#### What you should do:
Below are some records. Say how many of their lines include the string "Respond", giving only the number.

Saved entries
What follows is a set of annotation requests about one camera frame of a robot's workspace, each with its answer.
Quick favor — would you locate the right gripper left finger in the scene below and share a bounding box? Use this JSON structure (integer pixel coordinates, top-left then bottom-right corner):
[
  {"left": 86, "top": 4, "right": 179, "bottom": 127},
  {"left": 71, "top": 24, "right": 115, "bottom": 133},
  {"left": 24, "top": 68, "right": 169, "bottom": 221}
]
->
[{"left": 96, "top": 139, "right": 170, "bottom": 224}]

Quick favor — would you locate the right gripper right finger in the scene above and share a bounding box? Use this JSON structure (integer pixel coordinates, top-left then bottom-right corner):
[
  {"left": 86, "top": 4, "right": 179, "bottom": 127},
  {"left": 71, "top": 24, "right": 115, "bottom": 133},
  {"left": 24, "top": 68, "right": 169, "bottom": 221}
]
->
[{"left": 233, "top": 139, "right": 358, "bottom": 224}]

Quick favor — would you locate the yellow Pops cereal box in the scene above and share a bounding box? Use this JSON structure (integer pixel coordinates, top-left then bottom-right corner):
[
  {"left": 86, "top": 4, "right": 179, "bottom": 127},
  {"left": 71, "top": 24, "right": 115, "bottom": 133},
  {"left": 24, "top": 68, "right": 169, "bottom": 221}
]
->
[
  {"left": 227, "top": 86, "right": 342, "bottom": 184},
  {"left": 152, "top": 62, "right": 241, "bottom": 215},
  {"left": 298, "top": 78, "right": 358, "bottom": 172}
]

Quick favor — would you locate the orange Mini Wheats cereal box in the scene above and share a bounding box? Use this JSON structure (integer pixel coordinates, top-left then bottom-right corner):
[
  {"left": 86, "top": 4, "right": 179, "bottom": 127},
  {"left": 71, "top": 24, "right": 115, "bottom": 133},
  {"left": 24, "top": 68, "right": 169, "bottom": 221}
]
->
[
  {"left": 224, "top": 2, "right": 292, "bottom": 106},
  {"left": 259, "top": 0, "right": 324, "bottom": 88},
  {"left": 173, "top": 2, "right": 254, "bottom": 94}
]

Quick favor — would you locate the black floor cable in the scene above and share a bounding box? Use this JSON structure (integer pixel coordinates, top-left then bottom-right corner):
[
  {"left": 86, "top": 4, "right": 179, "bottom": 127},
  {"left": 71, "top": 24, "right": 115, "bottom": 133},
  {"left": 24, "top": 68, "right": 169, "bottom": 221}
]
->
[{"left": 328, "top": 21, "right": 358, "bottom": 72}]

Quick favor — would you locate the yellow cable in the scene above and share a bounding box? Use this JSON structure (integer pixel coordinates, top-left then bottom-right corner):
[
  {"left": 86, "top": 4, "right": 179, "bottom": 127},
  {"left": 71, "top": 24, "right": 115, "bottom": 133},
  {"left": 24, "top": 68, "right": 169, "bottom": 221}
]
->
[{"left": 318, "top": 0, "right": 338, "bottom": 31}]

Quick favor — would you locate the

* * *

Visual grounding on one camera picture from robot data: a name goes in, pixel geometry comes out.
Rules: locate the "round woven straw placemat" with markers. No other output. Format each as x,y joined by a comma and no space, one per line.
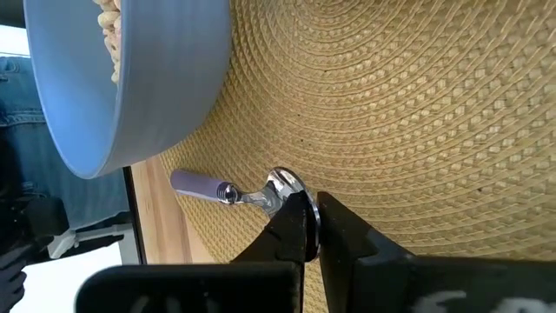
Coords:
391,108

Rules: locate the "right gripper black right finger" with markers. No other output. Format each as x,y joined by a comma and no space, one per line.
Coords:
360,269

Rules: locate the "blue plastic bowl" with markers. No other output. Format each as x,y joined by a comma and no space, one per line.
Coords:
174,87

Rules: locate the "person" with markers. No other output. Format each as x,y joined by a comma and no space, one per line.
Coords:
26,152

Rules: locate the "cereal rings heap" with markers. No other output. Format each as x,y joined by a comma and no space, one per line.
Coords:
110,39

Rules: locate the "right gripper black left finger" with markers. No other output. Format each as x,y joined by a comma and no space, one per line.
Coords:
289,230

==

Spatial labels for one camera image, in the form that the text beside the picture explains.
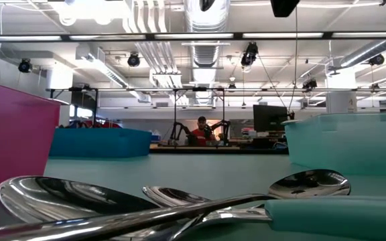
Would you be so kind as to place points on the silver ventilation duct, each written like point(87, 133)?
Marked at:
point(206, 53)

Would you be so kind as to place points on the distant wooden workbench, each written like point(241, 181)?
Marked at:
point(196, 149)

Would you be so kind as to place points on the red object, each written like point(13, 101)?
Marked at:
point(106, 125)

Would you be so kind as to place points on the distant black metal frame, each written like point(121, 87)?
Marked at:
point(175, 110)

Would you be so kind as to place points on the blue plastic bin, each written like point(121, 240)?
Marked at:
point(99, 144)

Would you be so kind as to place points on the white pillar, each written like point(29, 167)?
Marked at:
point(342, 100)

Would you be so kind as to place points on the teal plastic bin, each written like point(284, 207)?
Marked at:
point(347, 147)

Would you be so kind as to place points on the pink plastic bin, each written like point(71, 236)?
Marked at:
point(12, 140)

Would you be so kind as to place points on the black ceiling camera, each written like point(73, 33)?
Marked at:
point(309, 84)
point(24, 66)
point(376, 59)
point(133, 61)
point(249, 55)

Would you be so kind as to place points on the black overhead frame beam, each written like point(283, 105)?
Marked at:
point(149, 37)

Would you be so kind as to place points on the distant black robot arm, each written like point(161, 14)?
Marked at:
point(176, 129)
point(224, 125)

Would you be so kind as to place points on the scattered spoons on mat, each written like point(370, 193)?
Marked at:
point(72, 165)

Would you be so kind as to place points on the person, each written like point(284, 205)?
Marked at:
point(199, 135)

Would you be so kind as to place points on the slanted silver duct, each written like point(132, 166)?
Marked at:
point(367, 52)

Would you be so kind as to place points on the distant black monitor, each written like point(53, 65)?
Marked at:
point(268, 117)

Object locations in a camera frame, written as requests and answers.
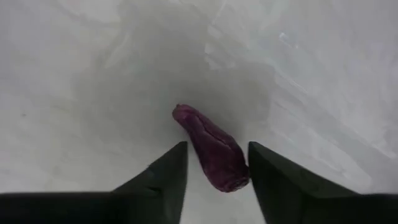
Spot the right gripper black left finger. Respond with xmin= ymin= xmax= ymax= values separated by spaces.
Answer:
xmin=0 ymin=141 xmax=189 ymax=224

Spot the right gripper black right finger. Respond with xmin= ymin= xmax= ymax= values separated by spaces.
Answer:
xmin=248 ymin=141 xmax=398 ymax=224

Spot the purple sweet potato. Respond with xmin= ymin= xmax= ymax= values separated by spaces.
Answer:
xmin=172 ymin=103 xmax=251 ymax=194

#### Output below:
3